Tuesday, February 11, 2014
Thilmeeza Hussain: An Islander Confronts Global Issue
By Colin English
Rarely is the world graced by an individual in which youth does not delay the development of wisdom and personal experience to drive the world forward. On Thursday, January 30th, such an individual visited Ramapo College to educate our students on the plight of the Maldives and its connection to global climate change. Speaking to a variety of students in the undergraduate and masters Environmental programs, and a room filled with an impressive cumulative knowledge of socio-environmental issues, Thilmeeza Hussain surprised even the veterans of the discipline.
By her 30s, she has assisted a new democracy, formed in 2008 in the Maldives, as its Northern Regional Minister; she represented the small island chain in the United Nations as its Deputy Permanent Ambassador; she spearheaded efforts to change the global discussion on women’s rights and climate change; and she founded a non-profit organization named Climate Wise Women to search for success on different sociopolitical fronts.
Thilmeeza offered a unique frame of sustainability and global climate change because of her experience in international politics and decision making, her efforts to implement social and environmental change through a new democratic leadership position, and due to her time spent finding the synthesis between various human channels of activity and the environment.
Amidst pictures of colorful corals and aquatic life, she provided stern messages of hard lessons learned. The islands' democratic administration that fought so diligently to improve the social and environmental realities of both the Maldives and the world was brutally overthrown and its citizens beaten in the streets. Amidst a room of learned students and professionals, Thilmeeza provided harsh reminders that institutions like the U.N. continue to ignore women like herself.
To an observer, that may seem like the dismal reality we find ourselves in. Efforts for a sound common understanding of climate and women’s issues are often squandered at the hands of corruption and limited foresight. Democratic governments filled with youthful aspirants and lofty goals for a better world are torn down as quickly as they ascended. And after all the cries for help from the Maldivian people about losing their homes and islands to slow-acting climate impacts, they are continually ignored by governments, international regulation, and other communities. After people like Thilmeeza have persistently engaged the world throughout multiple venues to attempt to validate their need for survival, they are held under the physical and metaphorical rising tide.

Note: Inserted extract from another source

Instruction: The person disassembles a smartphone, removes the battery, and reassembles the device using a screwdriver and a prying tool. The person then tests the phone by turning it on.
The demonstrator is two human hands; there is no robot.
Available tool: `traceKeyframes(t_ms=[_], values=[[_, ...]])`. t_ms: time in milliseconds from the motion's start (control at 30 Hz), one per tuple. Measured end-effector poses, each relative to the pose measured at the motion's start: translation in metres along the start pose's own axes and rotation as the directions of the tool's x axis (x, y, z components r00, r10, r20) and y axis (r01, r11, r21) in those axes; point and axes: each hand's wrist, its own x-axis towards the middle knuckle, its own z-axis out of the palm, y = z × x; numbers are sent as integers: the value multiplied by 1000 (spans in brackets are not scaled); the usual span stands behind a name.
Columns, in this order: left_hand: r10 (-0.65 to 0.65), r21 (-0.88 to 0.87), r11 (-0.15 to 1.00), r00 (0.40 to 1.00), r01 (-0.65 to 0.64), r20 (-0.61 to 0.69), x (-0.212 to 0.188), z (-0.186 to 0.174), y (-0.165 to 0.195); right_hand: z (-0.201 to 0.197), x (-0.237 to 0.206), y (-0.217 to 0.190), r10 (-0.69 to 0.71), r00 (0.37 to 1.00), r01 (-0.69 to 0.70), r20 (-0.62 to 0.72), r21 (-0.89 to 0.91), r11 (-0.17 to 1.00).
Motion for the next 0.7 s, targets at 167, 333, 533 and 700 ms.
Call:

Still, there is hope, there is resilience, and there is a spirit that Thilmeeza embodied in her lecture. In between the failures and set backs she relayed to our audience, two messages stood out. The first: “Survival is non-negotiable.” The Maldivian people refuse to back down to the sea of water and official debate about their doom: they will continue to show the world that survival is the only path of action and a healthier approach to climate the only consequence. The second, a chant used in public protests of the Maldivian government: “Kuriah, Kuriah, Baarah, Kuriah!” Neither beatings by brutal regimes nor the apathetic ignorance of other nations will keep the Maldivian people from leading the global charge against social and environmental injustice, “faster, faster, forward, faster.”